Output range, inclusive: from the line containing "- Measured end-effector" to the line containing "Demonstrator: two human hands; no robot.". Restate those lines from the data below word for word and only those.
***** Information given *****
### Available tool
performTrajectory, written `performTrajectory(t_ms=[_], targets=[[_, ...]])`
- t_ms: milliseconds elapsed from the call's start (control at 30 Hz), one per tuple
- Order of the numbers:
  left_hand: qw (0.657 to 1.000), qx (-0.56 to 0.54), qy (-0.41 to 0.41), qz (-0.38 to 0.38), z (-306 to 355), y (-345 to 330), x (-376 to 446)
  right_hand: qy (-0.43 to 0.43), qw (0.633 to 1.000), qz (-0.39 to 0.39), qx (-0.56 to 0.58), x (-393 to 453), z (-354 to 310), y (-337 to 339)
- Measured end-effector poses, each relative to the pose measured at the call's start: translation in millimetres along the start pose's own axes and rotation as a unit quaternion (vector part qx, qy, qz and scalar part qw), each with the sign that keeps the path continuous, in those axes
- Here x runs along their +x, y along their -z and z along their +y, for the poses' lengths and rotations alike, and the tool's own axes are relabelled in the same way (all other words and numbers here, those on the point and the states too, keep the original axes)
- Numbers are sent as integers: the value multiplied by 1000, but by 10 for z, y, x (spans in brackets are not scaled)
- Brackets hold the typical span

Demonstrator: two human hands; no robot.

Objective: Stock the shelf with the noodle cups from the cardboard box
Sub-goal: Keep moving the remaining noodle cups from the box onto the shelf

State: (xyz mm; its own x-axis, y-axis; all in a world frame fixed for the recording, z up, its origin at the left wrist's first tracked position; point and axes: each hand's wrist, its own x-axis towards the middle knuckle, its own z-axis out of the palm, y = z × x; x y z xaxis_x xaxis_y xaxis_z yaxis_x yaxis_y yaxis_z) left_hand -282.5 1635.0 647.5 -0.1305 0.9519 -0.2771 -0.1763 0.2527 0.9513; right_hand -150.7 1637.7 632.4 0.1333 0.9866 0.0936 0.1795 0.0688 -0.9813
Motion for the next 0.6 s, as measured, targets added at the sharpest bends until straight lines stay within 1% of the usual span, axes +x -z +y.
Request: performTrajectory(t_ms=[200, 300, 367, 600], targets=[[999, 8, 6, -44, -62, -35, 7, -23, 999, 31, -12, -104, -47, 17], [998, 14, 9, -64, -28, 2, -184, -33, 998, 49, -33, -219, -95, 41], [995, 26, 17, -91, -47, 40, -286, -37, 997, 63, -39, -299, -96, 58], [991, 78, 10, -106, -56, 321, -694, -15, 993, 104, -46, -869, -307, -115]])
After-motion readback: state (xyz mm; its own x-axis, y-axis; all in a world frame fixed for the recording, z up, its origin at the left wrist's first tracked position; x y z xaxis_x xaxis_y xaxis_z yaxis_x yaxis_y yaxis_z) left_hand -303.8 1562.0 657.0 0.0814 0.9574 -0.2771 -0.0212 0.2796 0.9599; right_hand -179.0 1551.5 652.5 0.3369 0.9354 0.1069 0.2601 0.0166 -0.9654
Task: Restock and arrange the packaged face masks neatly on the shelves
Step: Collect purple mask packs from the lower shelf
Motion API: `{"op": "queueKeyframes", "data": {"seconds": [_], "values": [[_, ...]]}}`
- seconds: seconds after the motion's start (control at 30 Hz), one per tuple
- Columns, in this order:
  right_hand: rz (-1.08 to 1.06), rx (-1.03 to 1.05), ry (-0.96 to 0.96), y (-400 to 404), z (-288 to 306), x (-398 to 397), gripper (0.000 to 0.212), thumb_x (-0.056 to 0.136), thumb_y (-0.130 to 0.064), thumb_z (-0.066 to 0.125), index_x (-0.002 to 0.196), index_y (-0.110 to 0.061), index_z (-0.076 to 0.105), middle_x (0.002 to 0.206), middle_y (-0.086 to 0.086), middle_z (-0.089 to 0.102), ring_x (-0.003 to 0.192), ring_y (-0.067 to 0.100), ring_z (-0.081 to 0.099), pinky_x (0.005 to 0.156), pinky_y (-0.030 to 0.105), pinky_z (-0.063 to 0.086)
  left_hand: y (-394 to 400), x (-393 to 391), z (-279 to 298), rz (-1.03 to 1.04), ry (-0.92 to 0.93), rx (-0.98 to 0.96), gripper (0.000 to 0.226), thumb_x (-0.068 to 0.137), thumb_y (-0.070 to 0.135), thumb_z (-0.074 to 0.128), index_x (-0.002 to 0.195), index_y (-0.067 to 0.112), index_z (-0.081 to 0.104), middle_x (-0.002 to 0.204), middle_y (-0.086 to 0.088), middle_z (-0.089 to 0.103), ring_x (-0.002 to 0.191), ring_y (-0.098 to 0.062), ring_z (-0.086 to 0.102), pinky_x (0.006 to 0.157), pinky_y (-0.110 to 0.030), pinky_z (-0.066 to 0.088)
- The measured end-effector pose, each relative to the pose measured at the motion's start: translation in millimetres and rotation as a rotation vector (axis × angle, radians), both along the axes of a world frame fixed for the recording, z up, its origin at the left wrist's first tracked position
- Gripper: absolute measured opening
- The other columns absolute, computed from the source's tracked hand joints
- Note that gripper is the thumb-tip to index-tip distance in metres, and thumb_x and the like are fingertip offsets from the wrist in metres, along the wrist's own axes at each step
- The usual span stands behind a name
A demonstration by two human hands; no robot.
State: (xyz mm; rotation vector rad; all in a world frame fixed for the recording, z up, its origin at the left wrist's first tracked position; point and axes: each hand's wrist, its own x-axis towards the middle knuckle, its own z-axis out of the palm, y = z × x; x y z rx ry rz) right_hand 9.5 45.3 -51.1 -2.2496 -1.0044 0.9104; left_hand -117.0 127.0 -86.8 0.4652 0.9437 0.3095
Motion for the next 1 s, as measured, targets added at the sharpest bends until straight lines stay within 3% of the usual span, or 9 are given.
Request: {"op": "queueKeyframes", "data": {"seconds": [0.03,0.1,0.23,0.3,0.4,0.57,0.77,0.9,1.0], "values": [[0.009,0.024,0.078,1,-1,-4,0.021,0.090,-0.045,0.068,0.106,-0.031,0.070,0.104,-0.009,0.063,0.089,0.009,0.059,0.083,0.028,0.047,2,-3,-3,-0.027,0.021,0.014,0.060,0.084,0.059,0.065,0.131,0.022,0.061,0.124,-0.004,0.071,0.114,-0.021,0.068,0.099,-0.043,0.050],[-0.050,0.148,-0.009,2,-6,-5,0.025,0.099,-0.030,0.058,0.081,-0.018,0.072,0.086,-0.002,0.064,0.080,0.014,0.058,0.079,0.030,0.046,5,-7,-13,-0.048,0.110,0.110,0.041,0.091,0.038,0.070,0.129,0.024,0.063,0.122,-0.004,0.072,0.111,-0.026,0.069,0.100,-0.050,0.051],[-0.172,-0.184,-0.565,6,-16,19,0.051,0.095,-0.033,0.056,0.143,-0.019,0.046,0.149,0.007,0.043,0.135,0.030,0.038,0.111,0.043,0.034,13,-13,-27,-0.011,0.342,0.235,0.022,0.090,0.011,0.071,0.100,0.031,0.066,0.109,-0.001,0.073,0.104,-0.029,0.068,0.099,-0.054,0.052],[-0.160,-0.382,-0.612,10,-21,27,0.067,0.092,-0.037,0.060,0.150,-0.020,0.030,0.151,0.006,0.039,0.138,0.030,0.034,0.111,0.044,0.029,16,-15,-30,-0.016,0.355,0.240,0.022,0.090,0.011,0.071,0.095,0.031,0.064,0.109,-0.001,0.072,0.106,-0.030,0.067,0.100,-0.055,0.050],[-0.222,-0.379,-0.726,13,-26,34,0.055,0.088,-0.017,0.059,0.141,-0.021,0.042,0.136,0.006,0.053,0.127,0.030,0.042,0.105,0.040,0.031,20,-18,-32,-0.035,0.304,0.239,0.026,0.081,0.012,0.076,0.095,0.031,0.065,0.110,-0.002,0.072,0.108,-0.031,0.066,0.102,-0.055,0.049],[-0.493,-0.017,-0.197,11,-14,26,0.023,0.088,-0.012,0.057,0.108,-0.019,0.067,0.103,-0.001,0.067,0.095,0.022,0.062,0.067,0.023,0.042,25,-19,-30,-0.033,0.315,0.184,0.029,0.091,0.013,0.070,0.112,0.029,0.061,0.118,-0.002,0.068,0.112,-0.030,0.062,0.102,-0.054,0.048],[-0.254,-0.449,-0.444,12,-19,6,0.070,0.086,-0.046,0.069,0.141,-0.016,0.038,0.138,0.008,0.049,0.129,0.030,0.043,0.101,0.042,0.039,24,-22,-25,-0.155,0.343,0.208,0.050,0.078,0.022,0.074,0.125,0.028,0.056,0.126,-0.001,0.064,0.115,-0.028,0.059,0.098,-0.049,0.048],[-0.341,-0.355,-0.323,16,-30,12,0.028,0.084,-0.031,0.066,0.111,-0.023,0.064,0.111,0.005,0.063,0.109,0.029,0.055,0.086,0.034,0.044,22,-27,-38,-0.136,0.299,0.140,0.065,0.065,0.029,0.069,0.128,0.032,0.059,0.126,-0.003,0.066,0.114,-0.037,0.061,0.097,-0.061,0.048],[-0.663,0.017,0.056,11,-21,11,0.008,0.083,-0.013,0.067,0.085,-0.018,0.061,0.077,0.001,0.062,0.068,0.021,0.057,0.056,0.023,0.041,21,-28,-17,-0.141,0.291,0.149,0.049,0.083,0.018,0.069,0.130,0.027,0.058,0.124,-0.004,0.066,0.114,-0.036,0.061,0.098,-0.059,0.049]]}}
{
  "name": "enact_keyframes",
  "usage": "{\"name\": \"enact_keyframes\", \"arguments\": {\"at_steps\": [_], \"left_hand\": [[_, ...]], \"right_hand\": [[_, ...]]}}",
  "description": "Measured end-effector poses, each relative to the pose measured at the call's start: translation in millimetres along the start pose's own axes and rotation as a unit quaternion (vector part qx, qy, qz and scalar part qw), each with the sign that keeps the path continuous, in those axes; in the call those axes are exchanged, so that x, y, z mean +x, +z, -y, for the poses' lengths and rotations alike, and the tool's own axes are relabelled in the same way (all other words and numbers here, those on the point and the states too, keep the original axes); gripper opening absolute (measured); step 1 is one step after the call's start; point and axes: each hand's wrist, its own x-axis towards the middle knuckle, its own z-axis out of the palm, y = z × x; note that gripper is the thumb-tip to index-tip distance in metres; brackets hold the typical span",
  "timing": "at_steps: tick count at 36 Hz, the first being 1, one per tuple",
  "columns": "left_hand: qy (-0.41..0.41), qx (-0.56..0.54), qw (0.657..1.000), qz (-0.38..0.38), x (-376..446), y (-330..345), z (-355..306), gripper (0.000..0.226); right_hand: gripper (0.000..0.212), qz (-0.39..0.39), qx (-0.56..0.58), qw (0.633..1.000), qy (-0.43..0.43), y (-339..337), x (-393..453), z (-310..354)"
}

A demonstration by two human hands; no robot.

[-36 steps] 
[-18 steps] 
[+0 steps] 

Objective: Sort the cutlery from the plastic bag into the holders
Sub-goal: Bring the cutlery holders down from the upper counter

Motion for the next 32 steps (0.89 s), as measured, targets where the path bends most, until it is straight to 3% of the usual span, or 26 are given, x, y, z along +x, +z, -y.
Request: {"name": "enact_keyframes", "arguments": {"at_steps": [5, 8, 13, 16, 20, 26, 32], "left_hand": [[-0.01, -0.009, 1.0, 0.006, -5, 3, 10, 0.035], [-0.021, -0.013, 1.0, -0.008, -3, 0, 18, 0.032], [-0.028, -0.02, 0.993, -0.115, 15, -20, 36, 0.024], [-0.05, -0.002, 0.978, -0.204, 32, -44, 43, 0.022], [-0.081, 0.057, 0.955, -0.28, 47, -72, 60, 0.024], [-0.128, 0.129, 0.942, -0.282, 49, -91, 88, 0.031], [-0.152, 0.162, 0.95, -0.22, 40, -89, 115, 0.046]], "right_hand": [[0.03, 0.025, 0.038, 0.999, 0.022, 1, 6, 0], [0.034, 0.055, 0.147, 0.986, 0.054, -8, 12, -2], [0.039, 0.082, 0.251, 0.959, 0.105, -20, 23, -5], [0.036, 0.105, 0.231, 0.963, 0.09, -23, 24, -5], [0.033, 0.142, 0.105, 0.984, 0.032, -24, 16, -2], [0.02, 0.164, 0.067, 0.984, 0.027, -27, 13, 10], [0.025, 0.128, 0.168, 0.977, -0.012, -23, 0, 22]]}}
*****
(Output of the task)
- Measured end-effector poses, each relative to the pose measured at the call's start: translation in millimetres along the start pose's own axes and rotation as a unit quaternion (vector part qx, qy, qz and scalar part qw), each with the sign that keeps the path continuous, in those axes
- Here x runs along their +x, y along their -z and z along their +y, for the poses' lengths and rotations alike, and the tool's own axes are relabelled in the same way (all other words and numbers here, those on the point and the states too, keep the original axes)
- Numbers are sent as integers: the value multiplied by 1000, but by 10 for z, y, x (spans in brackets are not scaled)
- Brackets hold the typical span

Demonstrator: two human hands; no robot.

The output is now finished.